### Task brief:
Scan the records beneath this line for the line holding "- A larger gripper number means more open" and the line holding "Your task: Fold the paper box", then transcribe exactly those two and all lines between.

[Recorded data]
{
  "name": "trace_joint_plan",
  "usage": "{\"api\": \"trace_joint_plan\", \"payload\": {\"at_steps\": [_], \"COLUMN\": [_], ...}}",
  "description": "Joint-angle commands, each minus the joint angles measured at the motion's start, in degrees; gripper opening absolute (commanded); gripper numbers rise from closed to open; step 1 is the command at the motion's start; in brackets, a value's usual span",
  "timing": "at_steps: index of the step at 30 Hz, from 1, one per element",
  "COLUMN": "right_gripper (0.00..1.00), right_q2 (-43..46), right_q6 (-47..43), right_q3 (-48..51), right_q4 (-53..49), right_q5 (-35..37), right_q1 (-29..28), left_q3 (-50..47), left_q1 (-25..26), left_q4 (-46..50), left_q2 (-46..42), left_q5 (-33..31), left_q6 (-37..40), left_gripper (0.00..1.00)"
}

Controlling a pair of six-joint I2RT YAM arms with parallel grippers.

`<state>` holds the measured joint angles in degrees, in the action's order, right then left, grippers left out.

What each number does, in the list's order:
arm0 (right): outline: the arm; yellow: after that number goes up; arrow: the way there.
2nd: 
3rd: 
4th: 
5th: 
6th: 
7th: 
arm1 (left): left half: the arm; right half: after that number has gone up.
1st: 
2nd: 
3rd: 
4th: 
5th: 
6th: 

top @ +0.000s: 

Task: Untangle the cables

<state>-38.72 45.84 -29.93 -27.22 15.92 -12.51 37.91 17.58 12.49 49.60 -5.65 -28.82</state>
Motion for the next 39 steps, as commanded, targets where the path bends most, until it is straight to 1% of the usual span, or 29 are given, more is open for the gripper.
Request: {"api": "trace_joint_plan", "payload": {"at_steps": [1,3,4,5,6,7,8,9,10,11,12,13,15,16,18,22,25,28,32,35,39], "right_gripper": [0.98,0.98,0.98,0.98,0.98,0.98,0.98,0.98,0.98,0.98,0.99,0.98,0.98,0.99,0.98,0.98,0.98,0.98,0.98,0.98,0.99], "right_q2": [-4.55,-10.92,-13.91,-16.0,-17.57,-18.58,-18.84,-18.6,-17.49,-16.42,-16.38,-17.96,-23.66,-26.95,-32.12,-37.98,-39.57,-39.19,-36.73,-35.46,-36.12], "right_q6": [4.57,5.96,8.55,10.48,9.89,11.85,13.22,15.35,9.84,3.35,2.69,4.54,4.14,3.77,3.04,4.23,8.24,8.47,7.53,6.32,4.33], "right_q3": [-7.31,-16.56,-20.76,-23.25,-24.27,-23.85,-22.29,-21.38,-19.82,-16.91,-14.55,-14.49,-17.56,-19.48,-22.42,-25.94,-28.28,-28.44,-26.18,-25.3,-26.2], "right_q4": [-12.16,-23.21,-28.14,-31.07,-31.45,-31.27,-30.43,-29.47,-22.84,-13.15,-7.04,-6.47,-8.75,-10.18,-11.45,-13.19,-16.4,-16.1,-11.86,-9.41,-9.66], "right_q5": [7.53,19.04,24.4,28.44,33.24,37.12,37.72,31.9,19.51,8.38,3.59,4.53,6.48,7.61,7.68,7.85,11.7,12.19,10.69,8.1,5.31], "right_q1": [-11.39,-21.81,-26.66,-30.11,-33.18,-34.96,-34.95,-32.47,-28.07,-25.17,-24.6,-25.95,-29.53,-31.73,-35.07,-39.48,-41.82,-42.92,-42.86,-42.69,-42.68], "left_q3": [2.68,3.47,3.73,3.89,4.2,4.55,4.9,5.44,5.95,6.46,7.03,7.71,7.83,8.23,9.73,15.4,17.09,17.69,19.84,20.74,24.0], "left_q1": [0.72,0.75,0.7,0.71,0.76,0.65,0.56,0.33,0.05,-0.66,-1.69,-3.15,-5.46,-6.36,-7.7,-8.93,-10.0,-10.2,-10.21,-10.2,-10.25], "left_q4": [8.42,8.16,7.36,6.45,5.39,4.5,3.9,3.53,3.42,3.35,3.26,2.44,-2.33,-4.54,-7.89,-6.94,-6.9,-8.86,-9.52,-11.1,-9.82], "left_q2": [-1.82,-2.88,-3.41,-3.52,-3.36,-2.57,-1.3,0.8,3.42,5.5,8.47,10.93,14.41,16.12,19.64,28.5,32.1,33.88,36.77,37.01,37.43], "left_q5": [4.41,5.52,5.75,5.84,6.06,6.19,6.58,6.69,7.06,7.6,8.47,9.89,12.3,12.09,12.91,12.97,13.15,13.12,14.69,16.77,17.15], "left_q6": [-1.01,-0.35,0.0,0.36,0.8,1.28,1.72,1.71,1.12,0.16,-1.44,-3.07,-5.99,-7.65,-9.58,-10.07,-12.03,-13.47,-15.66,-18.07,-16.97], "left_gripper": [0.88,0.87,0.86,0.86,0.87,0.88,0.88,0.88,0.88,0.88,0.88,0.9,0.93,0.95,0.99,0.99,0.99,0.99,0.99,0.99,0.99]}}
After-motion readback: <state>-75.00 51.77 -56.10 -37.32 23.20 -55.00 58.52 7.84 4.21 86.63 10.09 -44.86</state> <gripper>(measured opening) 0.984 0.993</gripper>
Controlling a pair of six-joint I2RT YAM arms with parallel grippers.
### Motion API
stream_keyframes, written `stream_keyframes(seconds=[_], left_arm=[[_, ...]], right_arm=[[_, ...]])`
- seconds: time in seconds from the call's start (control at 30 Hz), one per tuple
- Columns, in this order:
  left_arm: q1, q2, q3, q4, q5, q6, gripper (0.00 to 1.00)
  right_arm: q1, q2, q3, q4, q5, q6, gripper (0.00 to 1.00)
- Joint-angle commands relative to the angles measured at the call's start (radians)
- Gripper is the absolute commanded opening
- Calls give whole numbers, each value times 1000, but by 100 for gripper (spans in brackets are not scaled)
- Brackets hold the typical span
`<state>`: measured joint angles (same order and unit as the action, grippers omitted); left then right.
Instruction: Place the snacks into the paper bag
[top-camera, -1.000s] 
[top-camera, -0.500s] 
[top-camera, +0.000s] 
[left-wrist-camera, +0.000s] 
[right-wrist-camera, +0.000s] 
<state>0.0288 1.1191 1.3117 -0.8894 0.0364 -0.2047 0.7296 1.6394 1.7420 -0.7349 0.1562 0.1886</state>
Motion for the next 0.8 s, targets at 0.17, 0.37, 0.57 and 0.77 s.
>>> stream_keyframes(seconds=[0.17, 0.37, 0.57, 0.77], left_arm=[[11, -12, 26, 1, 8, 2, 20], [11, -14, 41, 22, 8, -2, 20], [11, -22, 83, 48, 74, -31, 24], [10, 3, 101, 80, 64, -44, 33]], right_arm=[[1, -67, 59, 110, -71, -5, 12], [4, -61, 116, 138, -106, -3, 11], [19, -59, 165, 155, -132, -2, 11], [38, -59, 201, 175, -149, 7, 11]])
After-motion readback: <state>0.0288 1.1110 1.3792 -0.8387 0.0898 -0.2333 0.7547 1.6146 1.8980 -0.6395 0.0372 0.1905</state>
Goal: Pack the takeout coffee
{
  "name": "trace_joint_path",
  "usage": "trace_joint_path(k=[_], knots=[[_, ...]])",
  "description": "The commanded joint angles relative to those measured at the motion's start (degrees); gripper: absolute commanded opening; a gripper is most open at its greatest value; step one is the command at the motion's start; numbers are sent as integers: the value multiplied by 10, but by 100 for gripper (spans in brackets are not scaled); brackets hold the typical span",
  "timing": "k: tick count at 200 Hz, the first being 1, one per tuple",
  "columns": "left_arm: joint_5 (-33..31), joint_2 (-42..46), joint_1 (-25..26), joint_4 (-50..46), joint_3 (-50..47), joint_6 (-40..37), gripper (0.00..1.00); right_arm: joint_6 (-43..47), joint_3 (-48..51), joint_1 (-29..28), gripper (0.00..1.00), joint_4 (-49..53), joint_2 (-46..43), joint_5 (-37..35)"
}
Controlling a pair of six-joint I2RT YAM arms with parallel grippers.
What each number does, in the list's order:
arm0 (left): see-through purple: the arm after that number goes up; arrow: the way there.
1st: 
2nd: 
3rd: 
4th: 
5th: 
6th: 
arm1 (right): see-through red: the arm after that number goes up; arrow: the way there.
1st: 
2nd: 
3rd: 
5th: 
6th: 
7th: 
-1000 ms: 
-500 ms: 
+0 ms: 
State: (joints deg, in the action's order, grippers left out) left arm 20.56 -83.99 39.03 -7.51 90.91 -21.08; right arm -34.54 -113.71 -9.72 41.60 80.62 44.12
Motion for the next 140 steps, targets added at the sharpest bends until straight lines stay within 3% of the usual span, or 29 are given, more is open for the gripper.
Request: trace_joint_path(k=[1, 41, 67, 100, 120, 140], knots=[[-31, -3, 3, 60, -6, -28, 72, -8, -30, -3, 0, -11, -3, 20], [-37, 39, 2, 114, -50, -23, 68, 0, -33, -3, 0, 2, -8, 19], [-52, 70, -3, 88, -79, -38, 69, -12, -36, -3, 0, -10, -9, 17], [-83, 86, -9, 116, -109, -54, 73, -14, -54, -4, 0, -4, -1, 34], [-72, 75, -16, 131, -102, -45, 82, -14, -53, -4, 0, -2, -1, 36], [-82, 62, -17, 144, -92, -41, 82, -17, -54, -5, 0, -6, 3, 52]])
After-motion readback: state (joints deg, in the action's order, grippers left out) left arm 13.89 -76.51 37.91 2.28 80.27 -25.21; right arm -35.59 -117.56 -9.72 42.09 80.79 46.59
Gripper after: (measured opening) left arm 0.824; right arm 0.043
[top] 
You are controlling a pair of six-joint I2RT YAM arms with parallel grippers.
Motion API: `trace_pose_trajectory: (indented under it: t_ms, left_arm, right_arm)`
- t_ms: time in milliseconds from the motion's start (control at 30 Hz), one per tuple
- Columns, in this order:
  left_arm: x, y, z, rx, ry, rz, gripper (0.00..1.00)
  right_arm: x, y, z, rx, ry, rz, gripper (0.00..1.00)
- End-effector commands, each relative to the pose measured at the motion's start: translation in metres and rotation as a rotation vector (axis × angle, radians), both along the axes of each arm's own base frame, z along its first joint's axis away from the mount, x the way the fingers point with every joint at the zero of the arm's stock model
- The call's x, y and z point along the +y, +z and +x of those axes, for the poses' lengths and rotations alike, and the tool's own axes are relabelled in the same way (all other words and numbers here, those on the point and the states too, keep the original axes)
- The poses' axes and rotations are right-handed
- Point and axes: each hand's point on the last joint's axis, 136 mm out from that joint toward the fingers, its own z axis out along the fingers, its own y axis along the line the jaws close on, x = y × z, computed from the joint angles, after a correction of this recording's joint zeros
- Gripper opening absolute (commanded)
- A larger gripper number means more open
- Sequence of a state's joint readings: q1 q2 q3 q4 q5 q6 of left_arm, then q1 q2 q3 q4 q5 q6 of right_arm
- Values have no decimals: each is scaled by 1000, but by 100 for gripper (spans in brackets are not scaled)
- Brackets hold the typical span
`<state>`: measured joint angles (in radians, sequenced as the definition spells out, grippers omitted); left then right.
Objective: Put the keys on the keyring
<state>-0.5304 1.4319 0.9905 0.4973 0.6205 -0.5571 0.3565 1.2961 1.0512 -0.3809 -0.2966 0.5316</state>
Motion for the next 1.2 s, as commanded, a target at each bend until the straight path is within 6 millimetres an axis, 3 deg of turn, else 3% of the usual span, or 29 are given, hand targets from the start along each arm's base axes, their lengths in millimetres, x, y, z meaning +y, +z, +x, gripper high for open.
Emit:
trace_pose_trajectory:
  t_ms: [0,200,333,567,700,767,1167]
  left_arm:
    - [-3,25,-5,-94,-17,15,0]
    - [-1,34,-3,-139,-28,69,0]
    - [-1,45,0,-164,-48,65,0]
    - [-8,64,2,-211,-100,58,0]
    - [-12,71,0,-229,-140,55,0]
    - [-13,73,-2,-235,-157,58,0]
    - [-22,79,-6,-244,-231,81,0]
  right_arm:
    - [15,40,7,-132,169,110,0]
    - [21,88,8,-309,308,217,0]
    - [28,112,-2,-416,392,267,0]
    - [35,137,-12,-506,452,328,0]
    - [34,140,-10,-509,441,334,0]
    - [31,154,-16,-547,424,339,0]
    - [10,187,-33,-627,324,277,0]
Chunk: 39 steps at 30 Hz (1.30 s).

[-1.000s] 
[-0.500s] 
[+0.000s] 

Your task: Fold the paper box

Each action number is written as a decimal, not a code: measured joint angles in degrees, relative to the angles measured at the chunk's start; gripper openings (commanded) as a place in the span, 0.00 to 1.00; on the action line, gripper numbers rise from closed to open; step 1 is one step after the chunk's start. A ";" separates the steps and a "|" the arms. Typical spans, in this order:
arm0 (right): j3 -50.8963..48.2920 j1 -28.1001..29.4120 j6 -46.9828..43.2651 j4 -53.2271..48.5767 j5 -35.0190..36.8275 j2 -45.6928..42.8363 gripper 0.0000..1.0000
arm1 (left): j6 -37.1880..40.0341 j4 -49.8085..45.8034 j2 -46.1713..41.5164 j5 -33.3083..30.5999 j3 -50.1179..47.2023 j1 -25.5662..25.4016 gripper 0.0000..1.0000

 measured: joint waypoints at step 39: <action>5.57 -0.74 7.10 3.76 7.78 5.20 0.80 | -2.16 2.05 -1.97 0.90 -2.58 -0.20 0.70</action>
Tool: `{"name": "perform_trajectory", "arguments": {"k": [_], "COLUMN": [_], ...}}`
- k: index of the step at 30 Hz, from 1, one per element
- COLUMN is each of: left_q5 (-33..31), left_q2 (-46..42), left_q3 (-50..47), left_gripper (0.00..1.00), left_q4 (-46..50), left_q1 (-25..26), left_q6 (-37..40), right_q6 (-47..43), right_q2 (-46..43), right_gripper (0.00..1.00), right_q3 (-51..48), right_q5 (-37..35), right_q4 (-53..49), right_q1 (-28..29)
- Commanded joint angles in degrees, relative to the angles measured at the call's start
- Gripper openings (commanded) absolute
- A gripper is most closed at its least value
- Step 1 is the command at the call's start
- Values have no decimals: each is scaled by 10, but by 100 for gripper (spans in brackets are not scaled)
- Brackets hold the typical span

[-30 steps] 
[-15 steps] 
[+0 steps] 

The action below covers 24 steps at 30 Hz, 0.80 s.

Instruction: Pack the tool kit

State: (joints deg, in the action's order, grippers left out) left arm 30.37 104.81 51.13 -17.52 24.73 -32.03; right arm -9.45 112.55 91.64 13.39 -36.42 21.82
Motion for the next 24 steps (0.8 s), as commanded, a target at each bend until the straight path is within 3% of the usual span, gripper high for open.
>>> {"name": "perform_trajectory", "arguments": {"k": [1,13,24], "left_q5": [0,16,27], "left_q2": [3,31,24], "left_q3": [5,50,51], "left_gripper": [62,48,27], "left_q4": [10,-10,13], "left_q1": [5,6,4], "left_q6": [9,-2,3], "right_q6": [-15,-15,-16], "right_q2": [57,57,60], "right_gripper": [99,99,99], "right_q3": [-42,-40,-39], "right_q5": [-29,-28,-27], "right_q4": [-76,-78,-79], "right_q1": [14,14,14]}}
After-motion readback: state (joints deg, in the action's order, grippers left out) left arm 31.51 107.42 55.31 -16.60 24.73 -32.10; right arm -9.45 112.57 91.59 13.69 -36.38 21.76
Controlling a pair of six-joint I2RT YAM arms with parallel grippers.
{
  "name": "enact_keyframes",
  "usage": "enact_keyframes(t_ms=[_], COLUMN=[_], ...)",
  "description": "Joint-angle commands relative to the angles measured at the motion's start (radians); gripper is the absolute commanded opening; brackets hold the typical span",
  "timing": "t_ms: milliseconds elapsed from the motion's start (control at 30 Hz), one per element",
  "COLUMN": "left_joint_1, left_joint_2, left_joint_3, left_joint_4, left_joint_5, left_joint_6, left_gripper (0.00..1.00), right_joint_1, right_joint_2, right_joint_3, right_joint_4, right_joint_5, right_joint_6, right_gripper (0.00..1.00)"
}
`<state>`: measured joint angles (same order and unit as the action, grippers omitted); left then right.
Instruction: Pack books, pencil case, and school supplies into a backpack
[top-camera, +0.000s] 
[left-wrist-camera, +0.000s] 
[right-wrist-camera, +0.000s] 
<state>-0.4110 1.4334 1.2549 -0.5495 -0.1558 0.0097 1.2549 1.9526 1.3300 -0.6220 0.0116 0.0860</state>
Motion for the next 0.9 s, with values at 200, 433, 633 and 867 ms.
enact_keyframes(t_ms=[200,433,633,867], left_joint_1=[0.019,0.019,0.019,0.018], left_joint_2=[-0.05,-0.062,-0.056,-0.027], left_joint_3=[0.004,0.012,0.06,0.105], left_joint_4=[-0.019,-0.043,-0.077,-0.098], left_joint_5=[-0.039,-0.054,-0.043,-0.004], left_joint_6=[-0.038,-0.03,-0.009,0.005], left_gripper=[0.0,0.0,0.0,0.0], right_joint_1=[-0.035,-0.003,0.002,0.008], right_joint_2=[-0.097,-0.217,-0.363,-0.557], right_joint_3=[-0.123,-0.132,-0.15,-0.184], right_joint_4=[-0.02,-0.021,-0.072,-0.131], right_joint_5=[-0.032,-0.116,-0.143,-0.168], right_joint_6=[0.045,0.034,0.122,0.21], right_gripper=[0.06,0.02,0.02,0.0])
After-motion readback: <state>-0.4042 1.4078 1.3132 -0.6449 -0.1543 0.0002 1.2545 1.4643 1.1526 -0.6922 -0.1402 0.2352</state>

### Reply to the task:
- A larger gripper number means more open
- Sequence of a state's joint readings: q1 q2 q3 q4 q5 q6 of left_arm, then q1 q2 q3 q4 q5 q6 of right_arm
- Values have no decimals: each is scaled by 1000, but by 100 for gripper (spans in brackets are not scaled)
- Brackets hold the typical span
`<state>`: measured joint angles (in radians, sequenced as the definition spells out, grippers omitted); left then right.
Objective: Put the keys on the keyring
<state>-0.5304 1.4319 0.9905 0.4973 0.6205 -0.5571 0.3565 1.2961 1.0512 -0.3809 -0.2966 0.5316</state>
Motion for the next 1.2 s, as commanded, a target at each bend until the straight path is within 6 millimetres an axis, 3 deg of turn, else 3% of the usual span, or 29 are given, hand targets from the start along each arm's base axes, their lengths in millimetres, x, y, z meaning +y, +z, +x, gripper high for open.
Emit:
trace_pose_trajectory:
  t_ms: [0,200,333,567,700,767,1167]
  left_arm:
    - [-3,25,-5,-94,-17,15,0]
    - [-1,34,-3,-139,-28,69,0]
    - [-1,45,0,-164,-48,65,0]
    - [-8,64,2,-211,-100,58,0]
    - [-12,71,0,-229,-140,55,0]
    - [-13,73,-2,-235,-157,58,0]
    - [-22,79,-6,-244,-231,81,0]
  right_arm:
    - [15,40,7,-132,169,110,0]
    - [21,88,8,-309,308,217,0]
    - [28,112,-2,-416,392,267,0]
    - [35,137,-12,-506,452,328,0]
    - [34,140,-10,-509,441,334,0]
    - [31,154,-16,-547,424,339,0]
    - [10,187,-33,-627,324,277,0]
Chunk: 39 steps at 30 Hz (1.30 s).

[-1.000s] 
[-0.500s] 
[+0.000s] 

Your task: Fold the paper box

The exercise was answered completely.